### What is required
Report each line from the entries in which "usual" can be found.

═══

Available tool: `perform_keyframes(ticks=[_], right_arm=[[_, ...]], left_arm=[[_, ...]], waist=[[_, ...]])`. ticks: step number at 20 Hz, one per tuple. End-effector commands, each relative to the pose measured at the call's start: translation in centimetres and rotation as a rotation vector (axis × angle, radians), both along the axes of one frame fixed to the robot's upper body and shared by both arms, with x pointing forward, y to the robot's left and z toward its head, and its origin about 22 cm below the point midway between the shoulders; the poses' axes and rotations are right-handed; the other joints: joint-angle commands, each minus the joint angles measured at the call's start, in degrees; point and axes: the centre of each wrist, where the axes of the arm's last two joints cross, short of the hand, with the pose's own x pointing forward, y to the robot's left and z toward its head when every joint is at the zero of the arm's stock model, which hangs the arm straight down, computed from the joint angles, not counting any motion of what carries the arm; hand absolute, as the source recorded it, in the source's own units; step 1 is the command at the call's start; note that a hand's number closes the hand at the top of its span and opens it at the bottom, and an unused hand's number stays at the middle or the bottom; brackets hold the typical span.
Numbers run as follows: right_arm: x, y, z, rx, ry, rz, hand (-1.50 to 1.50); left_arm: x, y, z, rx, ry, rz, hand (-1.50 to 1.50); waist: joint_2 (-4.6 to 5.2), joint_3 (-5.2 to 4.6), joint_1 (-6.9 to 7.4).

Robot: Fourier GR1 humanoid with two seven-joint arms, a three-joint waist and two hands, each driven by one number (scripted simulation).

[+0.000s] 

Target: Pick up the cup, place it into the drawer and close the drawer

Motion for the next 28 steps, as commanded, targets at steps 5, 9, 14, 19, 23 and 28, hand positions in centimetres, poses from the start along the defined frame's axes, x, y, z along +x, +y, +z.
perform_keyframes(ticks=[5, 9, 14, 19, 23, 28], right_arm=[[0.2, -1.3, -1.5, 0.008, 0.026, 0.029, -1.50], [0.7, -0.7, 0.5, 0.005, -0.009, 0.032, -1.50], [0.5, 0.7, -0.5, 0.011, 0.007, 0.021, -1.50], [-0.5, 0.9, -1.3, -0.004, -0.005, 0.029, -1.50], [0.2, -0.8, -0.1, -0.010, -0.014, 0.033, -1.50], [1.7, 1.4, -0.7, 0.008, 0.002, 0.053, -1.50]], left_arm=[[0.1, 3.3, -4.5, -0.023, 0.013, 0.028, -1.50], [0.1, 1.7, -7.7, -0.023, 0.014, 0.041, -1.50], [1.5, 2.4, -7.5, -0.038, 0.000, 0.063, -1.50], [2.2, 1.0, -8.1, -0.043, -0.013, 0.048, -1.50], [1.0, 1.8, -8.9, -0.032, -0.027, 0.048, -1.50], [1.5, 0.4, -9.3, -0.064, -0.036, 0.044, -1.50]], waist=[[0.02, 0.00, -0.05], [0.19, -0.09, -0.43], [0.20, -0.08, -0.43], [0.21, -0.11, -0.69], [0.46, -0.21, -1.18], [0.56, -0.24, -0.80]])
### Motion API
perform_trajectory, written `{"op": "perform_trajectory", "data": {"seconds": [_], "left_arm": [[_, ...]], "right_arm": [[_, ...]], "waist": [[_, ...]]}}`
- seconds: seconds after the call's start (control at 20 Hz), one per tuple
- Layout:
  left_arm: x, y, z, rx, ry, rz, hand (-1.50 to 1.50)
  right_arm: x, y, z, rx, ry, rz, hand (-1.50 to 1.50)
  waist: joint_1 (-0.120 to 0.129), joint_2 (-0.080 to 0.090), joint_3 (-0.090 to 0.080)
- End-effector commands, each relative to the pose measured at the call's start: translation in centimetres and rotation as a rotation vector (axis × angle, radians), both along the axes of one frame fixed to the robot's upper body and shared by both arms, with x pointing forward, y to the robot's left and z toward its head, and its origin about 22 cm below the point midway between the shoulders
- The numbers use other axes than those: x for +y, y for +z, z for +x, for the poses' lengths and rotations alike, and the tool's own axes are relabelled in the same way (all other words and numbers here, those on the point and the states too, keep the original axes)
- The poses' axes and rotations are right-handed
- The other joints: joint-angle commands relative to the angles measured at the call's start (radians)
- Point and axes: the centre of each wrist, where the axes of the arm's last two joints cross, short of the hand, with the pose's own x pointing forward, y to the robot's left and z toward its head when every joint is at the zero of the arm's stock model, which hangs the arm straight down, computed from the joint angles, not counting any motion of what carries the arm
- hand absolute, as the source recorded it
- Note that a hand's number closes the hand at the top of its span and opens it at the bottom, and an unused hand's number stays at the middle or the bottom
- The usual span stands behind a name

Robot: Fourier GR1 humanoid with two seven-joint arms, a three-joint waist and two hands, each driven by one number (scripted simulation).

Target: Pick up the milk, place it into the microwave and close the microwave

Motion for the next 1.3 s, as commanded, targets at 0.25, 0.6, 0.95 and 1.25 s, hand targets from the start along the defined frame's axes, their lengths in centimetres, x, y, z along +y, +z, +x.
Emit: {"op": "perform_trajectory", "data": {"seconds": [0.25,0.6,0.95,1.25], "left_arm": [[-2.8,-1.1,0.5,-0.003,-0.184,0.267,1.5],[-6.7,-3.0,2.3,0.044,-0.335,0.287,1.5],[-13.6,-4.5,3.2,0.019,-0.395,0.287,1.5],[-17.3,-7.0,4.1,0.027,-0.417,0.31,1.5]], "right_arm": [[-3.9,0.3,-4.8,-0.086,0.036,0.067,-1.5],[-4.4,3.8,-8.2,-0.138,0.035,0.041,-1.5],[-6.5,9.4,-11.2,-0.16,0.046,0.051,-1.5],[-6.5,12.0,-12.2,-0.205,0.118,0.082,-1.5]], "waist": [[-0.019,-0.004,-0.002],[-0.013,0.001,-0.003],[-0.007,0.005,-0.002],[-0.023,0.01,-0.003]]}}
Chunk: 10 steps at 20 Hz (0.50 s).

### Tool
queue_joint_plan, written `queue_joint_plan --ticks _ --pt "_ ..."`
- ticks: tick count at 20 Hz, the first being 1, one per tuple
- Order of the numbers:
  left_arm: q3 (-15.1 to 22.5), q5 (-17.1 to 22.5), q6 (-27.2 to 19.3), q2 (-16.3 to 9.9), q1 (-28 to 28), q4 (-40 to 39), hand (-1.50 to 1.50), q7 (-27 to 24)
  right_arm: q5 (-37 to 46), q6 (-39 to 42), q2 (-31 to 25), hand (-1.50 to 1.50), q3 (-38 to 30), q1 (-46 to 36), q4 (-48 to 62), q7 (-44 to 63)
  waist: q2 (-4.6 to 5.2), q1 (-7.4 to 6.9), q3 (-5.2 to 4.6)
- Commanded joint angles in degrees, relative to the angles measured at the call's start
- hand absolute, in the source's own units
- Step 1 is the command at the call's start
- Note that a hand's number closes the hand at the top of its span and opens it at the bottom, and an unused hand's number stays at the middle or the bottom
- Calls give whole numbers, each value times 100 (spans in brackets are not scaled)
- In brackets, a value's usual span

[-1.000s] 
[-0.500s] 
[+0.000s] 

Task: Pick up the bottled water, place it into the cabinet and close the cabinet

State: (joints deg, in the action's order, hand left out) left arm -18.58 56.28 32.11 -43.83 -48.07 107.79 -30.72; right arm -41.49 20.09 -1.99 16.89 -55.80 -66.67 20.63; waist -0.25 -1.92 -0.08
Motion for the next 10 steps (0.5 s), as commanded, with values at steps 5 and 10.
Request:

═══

### Response area
- The usual span stands behind a name
- In brackets, a value's usual span

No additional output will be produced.